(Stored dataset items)
__________________________________________________
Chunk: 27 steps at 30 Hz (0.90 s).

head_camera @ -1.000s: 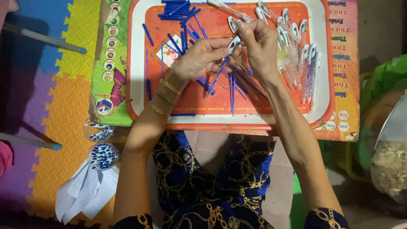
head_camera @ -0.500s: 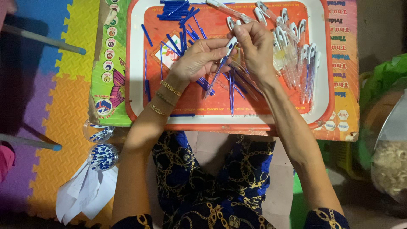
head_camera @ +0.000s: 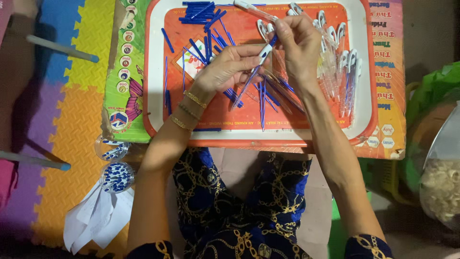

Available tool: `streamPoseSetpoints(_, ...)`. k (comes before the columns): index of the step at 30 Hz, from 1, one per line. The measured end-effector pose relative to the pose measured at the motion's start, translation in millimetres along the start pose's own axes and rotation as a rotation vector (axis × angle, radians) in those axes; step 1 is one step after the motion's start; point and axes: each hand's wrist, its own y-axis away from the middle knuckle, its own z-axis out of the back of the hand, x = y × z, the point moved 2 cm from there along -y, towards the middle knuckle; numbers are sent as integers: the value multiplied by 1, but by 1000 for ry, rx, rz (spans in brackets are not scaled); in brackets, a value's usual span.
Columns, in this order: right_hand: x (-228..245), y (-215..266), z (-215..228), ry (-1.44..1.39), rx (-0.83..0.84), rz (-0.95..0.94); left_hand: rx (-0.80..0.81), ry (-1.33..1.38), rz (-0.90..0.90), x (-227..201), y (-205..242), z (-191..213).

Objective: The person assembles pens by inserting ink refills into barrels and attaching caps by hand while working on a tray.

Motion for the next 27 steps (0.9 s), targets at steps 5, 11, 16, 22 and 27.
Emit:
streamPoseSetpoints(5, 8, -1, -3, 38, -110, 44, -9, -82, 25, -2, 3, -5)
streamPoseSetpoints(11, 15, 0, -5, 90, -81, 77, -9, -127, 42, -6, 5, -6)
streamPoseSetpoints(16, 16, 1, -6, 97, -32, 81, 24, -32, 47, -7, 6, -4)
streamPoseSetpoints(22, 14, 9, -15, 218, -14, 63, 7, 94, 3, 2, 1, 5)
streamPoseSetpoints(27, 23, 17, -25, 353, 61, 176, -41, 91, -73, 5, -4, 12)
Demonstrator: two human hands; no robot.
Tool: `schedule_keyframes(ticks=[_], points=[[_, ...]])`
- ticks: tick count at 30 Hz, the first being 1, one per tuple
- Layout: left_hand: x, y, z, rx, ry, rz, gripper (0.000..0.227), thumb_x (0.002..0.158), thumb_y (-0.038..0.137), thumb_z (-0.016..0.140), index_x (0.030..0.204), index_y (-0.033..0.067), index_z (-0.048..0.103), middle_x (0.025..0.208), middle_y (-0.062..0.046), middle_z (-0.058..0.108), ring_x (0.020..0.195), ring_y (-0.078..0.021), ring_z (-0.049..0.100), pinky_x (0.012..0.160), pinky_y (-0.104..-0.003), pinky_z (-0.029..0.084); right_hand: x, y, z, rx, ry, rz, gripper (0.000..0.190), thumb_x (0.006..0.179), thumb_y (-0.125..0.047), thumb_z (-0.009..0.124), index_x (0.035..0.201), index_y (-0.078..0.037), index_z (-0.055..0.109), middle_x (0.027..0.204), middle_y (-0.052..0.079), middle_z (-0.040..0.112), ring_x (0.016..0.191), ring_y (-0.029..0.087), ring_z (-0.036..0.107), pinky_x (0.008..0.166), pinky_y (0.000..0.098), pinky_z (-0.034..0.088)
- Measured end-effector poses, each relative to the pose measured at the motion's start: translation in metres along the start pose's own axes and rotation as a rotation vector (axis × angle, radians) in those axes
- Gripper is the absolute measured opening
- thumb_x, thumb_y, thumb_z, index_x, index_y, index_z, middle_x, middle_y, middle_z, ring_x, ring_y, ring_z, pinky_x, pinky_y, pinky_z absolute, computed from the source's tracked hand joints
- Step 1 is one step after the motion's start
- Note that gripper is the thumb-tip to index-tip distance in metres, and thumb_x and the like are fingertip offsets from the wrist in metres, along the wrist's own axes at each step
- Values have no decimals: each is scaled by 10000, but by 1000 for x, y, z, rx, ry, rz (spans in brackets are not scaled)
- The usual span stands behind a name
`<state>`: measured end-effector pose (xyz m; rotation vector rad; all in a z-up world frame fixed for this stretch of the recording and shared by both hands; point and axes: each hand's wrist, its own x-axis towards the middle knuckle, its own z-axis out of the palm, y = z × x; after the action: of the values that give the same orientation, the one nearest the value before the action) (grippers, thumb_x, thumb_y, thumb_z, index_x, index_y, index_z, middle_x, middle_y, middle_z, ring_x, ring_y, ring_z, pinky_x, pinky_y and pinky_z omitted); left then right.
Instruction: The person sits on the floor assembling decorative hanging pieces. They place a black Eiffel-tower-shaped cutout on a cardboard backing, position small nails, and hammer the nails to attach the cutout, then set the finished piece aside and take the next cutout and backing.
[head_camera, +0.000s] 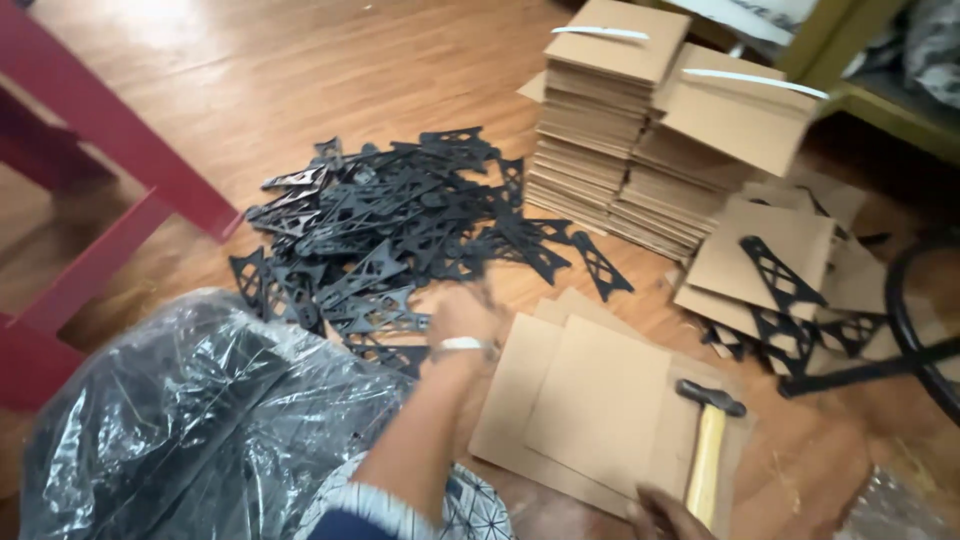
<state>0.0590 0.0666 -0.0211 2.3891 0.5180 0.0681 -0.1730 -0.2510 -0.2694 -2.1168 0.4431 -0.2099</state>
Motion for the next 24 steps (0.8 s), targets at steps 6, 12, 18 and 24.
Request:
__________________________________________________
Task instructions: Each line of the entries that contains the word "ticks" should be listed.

Written solution:
Tool: `schedule_keyframes(ticks=[_], points=[[_, ...]])`
- ticks: tick count at 30 Hz, the first being 1, one per tuple

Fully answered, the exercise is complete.